At What Price Peace; or, Coming Home to Roost with Coffee and Croissants [a Short Story]

 

At What Price Peace?

The State in America only pays lip service to the exercise of freedom. Presidents in the State of the Union rarely ever serve more than their image. The State was incapable of respecting in the least the kind of freedom he had once believed was his birth right.

I cannot believe anymore in a President of the people. Perhaps naively in my youth I believed that presidents were capable of what Obama’s most ardent supporters believe him capable of but doubt of this has begun to supplant confidence. Perhaps my mistake was to have taken freedom for granted–how I had done this I am not going say. I am beginning to feel like one of Barnum’s suckers. He went on to say that Washington seems like a Big Tent; Capitol Hill, the White House, other rings.

Will our civil liberties always be present?

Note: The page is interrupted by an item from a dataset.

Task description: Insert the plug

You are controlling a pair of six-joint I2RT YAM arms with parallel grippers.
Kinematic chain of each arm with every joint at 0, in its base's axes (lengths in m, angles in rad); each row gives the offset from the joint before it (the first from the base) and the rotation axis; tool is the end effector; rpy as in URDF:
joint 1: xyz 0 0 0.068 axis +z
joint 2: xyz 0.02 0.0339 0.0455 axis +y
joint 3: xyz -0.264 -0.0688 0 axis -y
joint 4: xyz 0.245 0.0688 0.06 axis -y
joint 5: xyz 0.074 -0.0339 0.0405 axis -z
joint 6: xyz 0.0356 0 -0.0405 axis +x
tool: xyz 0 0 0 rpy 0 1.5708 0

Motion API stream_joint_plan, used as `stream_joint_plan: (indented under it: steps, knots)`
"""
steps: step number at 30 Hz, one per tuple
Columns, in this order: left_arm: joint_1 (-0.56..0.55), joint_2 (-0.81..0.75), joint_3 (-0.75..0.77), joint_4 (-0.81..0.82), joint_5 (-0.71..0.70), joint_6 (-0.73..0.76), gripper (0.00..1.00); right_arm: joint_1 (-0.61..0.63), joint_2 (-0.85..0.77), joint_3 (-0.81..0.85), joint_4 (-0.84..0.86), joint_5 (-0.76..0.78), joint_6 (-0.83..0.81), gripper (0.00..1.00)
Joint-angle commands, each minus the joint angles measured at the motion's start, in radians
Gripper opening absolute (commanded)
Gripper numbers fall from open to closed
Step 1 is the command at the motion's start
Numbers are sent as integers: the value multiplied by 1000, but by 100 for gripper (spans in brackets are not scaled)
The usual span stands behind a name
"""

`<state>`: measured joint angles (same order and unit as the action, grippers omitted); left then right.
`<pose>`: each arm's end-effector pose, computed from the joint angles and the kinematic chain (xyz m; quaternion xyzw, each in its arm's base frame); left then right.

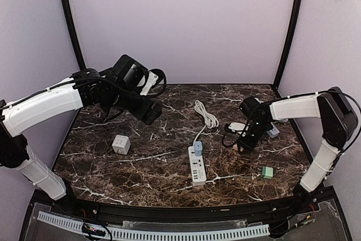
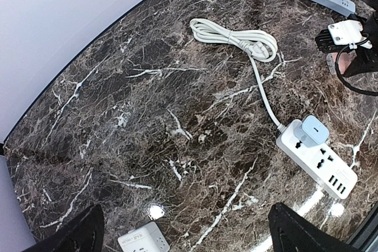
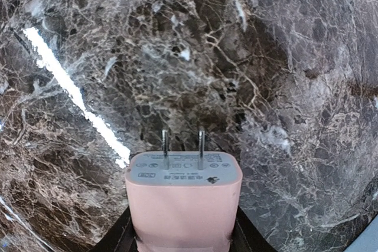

I did not ask, but considered. The slogan of the ACLU is Because Freedom Can’t Protect Itself . . . Good cause, good slogan. The need for vigilance is constant. But vigilance must come from the people not a lazy public looking for men like President Obama to do it for us.

We saw Bush II and did not like what we saw; we heard Obama and liked what we heard, but hearing is never listening. We might as well shake hands with the devil anytime we let leaders in Washington keep vigilance for us. The only sense of vigilance that our degraded state sponsored education can imagine is one that serves the interests of the state.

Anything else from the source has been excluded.